調べるのに時間がかかったが、歴史上の貴族にブロンベルクって名前が出てきた。
ただ、領地は他の貴族も含めて転々としているようで、今の公爵領が何処なのかは分からない。
アトラス王国は他の三国と接していて、一番戦争の危険はあるけど、中継点として貿易が栄えているから最も経済が潤っているとの事。すげー。
ティマイオス帝国は軍備を拡張する傾向があるが、うちとは魔の森っていう危険な土地を挟んでいるから早々攻め入る事はないらしい。
西にもチョコチョコと小国が点在している。
南のミノア王国は農業が盛ん。
大陸の中だと獣人との交流が一番多いらしい。
クリティアス神聖国は、正直よく分からない。
基本的には閉鎖的な宗教国で、勇者を召喚するのは大抵ここらしい。
なんとなく文言から、下手な事を書くと弾圧されるから誤魔化しているふうな印象を受けた。
宗教こえー。
文明的には概ねではあるが、中世ヨーロッパに近い。
貨幣が使われていて、銅貨、銀貨、金貨、白金貨。
価値は知らない。
あとは期待に漏れず冒険者ギルド。
主要都市には大抵ある。
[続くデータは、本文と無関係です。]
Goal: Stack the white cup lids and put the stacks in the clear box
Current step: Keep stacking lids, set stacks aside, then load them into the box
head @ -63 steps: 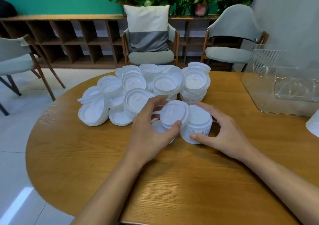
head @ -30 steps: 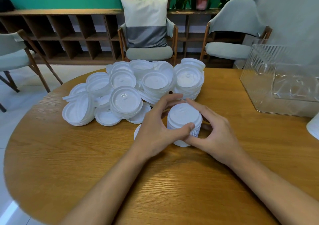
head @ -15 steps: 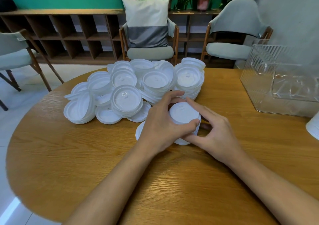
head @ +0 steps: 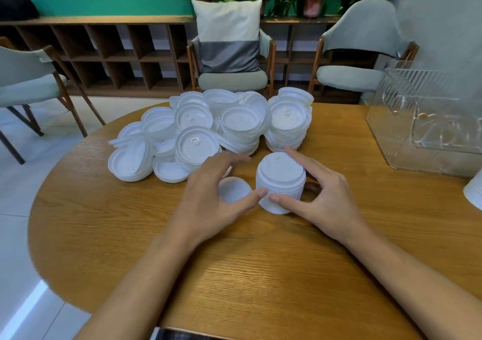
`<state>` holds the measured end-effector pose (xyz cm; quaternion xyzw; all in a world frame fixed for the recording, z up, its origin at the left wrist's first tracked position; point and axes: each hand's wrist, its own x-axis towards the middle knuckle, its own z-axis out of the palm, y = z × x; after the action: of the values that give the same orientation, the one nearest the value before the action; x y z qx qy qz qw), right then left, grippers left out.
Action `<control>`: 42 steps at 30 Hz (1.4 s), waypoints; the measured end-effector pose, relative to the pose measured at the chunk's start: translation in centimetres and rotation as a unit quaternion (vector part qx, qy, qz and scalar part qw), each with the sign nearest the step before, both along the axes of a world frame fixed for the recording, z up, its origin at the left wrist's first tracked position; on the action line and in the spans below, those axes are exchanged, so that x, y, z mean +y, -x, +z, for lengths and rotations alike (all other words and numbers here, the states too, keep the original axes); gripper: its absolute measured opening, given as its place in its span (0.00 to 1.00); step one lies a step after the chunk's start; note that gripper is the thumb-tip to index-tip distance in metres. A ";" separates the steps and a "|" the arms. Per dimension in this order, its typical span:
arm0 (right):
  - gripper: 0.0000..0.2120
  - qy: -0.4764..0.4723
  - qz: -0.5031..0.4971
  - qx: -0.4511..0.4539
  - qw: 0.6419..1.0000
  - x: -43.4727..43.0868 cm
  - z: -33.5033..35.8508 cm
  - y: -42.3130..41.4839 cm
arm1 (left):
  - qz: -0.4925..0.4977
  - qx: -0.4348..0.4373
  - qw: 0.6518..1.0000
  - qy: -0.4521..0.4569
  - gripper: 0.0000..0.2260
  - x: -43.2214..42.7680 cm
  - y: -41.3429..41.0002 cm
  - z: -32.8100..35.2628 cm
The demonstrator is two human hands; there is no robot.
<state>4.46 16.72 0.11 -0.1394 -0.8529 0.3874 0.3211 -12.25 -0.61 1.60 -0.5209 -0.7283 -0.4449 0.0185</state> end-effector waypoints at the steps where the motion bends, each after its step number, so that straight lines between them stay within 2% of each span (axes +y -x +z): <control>1: 0.43 0.001 -0.001 0.000 1.000 0.0 0.0 0.0 | 0.008 0.021 1.000 0.015 0.25 -0.8 0.4 -0.3; 5: 0.41 0.008 -0.002 0.000 1.000 0.0 0.0 -0.2 | 0.014 0.044 0.997 0.063 0.27 -2.8 1.3 -1.6; 13: 0.42 0.007 0.001 -0.013 1.000 0.1 0.0 -0.4 | 0.046 -0.005 0.997 0.069 0.29 -2.2 1.0 -2.5; 15: 0.41 0.009 0.003 -0.015 1.000 0.0 0.1 -0.5 | 0.060 -0.026 0.996 0.055 0.30 -2.3 1.0 -2.4; 18: 0.39 0.010 0.001 -0.007 1.000 -0.2 0.1 -0.5 | 0.088 -0.059 0.994 -0.021 0.26 -2.1 0.8 -1.5; 20: 0.38 0.013 -0.001 0.001 1.000 -0.2 0.2 -0.4 | 0.079 -0.102 0.989 -0.072 0.23 -1.3 0.0 -0.4; 23: 0.39 0.027 0.007 0.005 1.000 -0.4 0.4 -0.4 | 0.055 -0.125 0.987 -0.090 0.22 1.0 -1.4 0.9; 28: 0.45 0.047 0.022 0.018 0.999 -0.2 0.4 -0.4 | 0.018 -0.103 0.992 -0.066 0.24 4.5 -2.8 1.5; 32: 0.41 0.029 0.016 0.021 0.999 -0.1 0.2 -0.3 | 0.015 -0.111 0.992 -0.054 0.27 5.5 -3.4 0.9; 35: 0.38 0.026 0.015 0.017 0.999 0.2 0.1 -0.3 | -0.012 -0.153 0.987 -0.040 0.29 5.3 -3.3 0.5; 38: 0.39 0.021 0.020 0.005 1.000 0.4 0.3 -0.4 | -0.050 -0.171 0.984 -0.010 0.27 4.6 -2.5 0.6; 42: 0.41 0.027 0.022 -0.002 0.999 0.3 0.4 -0.4 | -0.036 -0.177 0.983 -0.020 0.25 4.4 -2.2 0.7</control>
<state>4.89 17.06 0.52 -0.1303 -0.8453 0.4173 0.3072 -10.07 3.77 2.28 -0.4595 -0.6918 -0.5448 -0.1163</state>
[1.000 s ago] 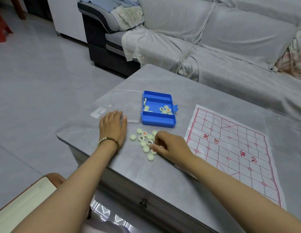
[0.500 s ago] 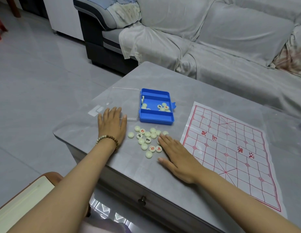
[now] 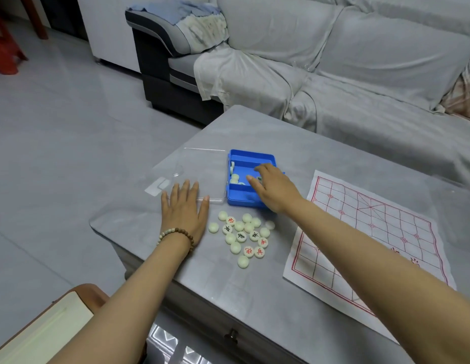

獣人国にもあるらしい。
ダンジョンとかも数多くあるみたいで、わくわくする。
意外だったのが、異世界からの転移者が割と頻繁にいるらしい。
しかも勇者なんかも含めて、「地球」っていう世界から喚ばれる異世界人が多いんだと。
という事は今の時代にも同郷人がいるのか。
会って… みたくはないな。
別に前世の人生、楽しかったわけじゃないし。未練もない。
とりあえず知識チートとかは難しい事が分かった。
恥かかずに済んだぜ。
あ、でもそうなると食文化とかは浸透しているはずだよな。
和食あるなら嬉しい。
※
今は生後9ヶ月だろうか。
1ヶ月前くらい前につかまり歩きを見せていたので、そろそろ頃合いだろうと思い、部屋の中を普通に歩いているところを披露した。
エリザ母上はスルーしかけて、顔を振り返り、すぐさまアルフを抱っこしてクルクル回り出した。
喜びを行動で示しすぎである。
「エリザ様、落ち着いて下さい!お体にさわりますよ!」
「えーだってアルフが歩いているのよー?いつの間にこんなに立派に歩けるようになったのかしら。ママに内緒なんて酷い子ね」
リューネがプンスカ怒っているがお構いなしだ。
ところで、エリザは今体調がよろしくない。
アルフも最近気づいたのだ。エリザに会った時に魔力の乱れに。
魔力の生まれる心臓よりも下の方に、微弱な塊が。
そう。オメデタである。
道理で父とはお盛んではなかった筈だ。
今もアツアツな二人にアルフはホッとしたものだ。
今のところエリザは、アルフに報告していない。
アルフがお腹を触って「う〜?」と聞いてみると、「ふふふ内緒よー」と宣ってくる。
何にせよ、めでたい話である。
まだお腹もほとんど膨らんでいないので当分先だろうが。
前世ではアルフに兄弟はいなかった。
期待と不安、今までにない不思議な感覚を覚えていた。